• TASK INSTRUCTIONS
Retype, word for word, the line holding "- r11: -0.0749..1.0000" and every line below it to the end of the listing. Leave out the pictures.

• SUPPLIED MATERIAL

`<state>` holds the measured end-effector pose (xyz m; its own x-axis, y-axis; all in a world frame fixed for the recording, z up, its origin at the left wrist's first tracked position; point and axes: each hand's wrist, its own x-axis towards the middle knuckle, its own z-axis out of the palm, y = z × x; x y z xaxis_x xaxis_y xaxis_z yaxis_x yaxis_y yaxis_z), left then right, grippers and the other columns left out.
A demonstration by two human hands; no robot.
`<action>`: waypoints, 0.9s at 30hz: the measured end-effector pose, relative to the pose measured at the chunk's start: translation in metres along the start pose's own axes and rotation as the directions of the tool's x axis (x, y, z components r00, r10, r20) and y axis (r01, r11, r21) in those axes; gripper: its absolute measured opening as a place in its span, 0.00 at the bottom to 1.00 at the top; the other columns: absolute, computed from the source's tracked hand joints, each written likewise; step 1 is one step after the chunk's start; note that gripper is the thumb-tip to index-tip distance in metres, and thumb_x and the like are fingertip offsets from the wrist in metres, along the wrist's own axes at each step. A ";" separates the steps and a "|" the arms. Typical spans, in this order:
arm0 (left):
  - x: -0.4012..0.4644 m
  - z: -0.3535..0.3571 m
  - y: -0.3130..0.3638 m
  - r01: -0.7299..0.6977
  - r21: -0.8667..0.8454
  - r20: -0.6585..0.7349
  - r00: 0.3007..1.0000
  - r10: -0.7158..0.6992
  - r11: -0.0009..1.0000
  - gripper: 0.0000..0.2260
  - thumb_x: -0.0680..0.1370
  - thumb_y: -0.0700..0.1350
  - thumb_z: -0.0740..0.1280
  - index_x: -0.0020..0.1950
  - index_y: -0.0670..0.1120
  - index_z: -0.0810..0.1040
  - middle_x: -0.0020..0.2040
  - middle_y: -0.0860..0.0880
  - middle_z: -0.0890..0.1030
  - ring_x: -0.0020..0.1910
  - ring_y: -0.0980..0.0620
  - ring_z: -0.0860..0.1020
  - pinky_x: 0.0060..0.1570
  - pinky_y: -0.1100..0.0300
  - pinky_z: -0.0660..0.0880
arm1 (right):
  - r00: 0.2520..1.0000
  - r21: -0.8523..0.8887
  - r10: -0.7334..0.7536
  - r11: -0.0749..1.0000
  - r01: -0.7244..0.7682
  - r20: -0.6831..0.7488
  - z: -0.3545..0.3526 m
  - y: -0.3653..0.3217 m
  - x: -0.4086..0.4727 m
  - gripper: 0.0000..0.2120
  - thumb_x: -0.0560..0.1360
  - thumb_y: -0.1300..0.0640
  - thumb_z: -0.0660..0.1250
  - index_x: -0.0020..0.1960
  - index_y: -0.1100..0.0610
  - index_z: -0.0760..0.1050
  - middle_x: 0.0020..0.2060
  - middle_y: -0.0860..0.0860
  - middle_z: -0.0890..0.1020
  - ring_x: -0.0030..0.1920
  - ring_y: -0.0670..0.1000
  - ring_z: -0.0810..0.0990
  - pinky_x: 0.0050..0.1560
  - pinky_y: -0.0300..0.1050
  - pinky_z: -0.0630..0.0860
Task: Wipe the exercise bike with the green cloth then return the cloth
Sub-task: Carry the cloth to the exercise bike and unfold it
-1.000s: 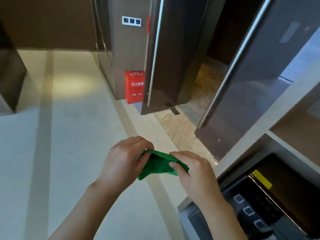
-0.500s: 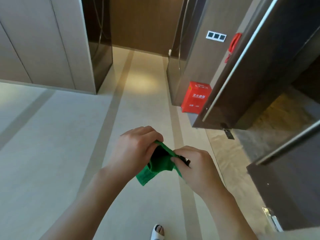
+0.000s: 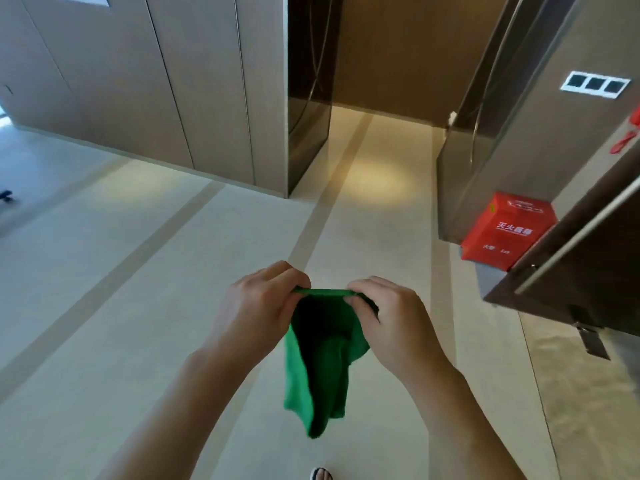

• FINISHED EXERCISE
  - r11: -0.0749..1.0000
  - r01: -0.7244..0.7682
  - r20: -0.6831..0.7488
  - z: -0.3545..0.3526 m
  - y: -0.3653..0.3217 m
  - x: -0.4086..0.4727 m
  - gripper: 0.0000..0.2120
  - thumb_x: -0.0560..0.1360
  - thumb_y: -0.1300..0.0640
  - thumb_z: -0.0660..0.1250
  - index_x: -0.0020..0.1960
  - index_y: -0.1100..0.0610
  - index_z: -0.0760..0.1050
  - middle_x: 0.0020..0.2060
  - middle_y: -0.0860..0.0860
  - middle_z: -0.0890..0.1020
  - ring_x: -0.0030..0.1920
  - ring_y: -0.0670..0.1000
  - ring_z: -0.0810..0.0990
  - pinky_x: 0.0050..0.1560
  - pinky_y: -0.0300..0.1050
  - pinky_z: -0.0630..0.0860
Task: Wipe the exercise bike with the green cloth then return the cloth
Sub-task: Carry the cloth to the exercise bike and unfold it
-1.000s: 
-0.500s: 
+0.000s: 

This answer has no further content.